_Task item_
Output the number of lines in the entries below with the string "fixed" in them, and nothing further.

_Recorded data_
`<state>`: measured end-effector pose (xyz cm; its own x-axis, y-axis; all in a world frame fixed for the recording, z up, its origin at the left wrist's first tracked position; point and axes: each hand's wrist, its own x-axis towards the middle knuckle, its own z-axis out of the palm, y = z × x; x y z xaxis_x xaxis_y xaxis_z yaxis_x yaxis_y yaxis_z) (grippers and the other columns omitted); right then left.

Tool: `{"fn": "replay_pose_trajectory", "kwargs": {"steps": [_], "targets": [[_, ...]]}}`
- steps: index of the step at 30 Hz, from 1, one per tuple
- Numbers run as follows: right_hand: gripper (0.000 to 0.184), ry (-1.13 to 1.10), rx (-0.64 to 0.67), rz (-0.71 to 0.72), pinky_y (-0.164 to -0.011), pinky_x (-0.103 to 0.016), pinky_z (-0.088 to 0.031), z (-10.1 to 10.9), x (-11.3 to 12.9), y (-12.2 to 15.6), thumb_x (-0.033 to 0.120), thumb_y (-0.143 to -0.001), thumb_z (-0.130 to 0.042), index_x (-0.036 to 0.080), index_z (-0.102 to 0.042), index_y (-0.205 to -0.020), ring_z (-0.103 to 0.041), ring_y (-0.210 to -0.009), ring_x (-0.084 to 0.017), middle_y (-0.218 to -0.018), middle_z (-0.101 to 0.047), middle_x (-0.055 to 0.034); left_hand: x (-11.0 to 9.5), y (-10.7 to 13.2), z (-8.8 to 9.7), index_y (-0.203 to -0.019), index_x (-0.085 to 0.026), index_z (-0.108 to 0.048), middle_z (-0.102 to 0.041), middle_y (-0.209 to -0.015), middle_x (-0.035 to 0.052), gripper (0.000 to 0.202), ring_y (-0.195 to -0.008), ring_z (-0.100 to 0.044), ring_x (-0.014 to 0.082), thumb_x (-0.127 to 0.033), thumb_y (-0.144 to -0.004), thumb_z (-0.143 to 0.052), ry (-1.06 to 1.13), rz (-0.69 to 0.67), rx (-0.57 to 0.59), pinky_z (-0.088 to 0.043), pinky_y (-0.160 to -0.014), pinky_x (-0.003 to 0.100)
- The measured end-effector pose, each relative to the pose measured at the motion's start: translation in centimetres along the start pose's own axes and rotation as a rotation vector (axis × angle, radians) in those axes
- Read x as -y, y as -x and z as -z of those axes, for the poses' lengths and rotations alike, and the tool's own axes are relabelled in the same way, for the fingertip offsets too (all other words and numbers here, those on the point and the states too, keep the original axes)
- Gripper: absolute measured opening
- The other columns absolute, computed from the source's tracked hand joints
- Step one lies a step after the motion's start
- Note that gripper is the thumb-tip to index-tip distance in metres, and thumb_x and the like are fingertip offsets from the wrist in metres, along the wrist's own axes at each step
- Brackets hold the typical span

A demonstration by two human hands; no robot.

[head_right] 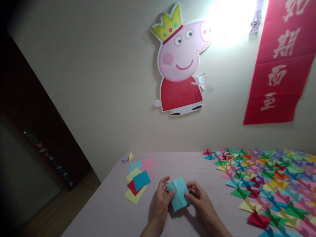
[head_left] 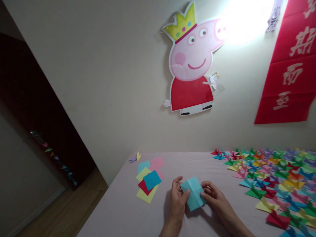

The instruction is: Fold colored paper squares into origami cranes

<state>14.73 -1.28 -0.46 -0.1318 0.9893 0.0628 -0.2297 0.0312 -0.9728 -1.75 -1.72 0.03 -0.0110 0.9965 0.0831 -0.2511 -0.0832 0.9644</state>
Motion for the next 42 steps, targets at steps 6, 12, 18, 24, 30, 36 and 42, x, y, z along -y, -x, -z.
{"fn": "replay_pose_trajectory", "kwargs": {"steps": [6, 12, 18, 24, 30, 36, 42], "targets": [[0.049, 0.227, -0.042, 0.159, -0.076, -0.035, -0.055, -0.3, 0.0, 0.3, 0.052, -0.073, -0.074, 0.022, -0.069, -0.112, -0.067, -0.088, -0.026, -0.097, -0.073, -0.0084, 0.4, -0.2, 0.1, -0.127, -0.022, -0.043, -0.056, -0.118, 0.0118, 0.069, -0.096, -0.064, 0.0228, -0.047, -0.073, -0.077, 0.09, -0.047, -0.055, -0.051, -0.082, 0.032], [0.035, 0.427, -0.176, 0.249, -0.068, -0.031, -0.056, 0.0, 0.4, 0.5, 0.05, -0.075, -0.07, 0.022, -0.078, -0.094, -0.069, -0.082, -0.027, -0.093, -0.076, -0.0081, 1.0, -0.3, 0.1, -0.117, -0.023, -0.056, -0.066, -0.109, 0.0065, 0.053, -0.097, -0.062, 0.0228, -0.027, -0.068, -0.075, 0.024, -0.002, 0.117, -0.049, -0.084, 0.031], [0.034, 0.503, -0.176, 0.302, -0.069, -0.031, -0.055, -0.2, 0.6, 0.6, 0.054, -0.078, -0.066, 0.022, -0.077, -0.08, -0.067, -0.072, -0.023, -0.078, -0.074, -0.0063, 0.6, 0.1, 0.0, -0.089, -0.02, -0.068, -0.067, -0.087, 0.001, 0.019, -0.088, -0.059, 0.021, -0.02, -0.07, -0.064, -0.209, -0.062, 0.063, -0.045, -0.082, 0.029], [0.029, 0.528, -0.186, 0.352, -0.067, -0.03, -0.054, -0.1, 0.3, 0.4, 0.05, -0.078, -0.066, 0.023, -0.075, -0.075, -0.066, -0.074, -0.023, -0.079, -0.073, -0.0065, 0.7, -0.2, 0.2, -0.086, -0.019, -0.066, -0.062, -0.08, 0.0, 0.018, -0.079, -0.053, 0.018, -0.027, -0.071, -0.071, -0.109, -0.049, 0.061, -0.042, -0.072, 0.026], [0.026, 0.529, -0.219, 0.32, -0.064, -0.029, -0.054, 0.1, 0.0, 0.4, 0.044, -0.076, -0.067, 0.022, -0.076, -0.086, -0.063, -0.068, -0.021, -0.079, -0.073, -0.0057, 0.8, -0.5, 0.6, -0.085, -0.017, -0.064, -0.054, -0.075, -0.0017, 0.031, -0.07, -0.046, 0.0138, -0.04, -0.07, -0.08, 0.08, 0.016, 0.05, -0.038, -0.063, 0.022], [0.022, 0.532, -0.199, 0.34, -0.066, -0.03, -0.052, 0.3, 0.0, 0.4, 0.041, -0.078, -0.065, 0.022, -0.075, -0.084, -0.063, -0.072, -0.022, -0.078, -0.071, -0.0053, 0.8, -0.4, 0.6, -0.089, -0.017, -0.063, -0.058, -0.081, -0.0005, 0.039, -0.072, -0.049, 0.0131, -0.04, -0.066, -0.085, 0.15, 0.033, 0.09, -0.039, -0.062, 0.021], [0.02, 0.53, -0.208, 0.359, -0.066, -0.029, -0.051, 0.2, 0.3, 0.4, 0.04, -0.081, -0.063, 0.023, -0.072, -0.078, -0.063, -0.074, -0.022, -0.08, -0.069, -0.0055, 0.1, -0.1, 0.2, -0.105, -0.019, -0.06, -0.063, -0.089, 0.0031, 0.057, -0.078, -0.058, 0.0161, -0.037, -0.06, -0.09, 0.221, 0.087, 0.187, -0.045, -0.067, 0.023]]}}
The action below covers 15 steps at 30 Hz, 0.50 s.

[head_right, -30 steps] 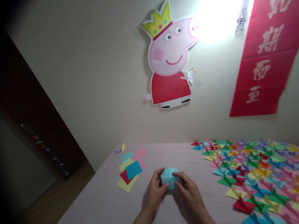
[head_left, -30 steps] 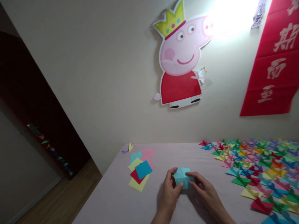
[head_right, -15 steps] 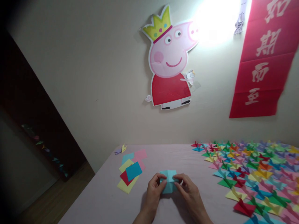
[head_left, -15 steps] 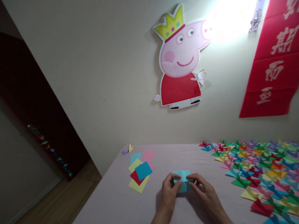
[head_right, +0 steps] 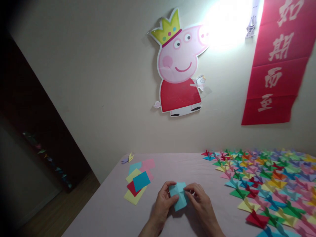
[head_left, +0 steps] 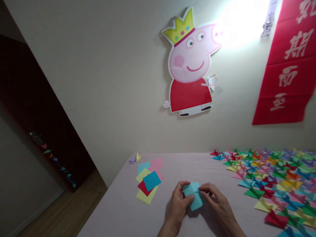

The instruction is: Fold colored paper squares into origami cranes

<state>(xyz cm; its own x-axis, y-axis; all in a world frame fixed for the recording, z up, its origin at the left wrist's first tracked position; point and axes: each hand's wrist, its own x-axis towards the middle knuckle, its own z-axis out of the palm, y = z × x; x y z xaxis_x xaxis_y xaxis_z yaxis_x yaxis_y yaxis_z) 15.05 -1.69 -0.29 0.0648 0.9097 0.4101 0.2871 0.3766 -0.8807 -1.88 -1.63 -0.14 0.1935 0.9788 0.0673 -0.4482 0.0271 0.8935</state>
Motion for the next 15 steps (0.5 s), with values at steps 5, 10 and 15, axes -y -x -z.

_Reply_
2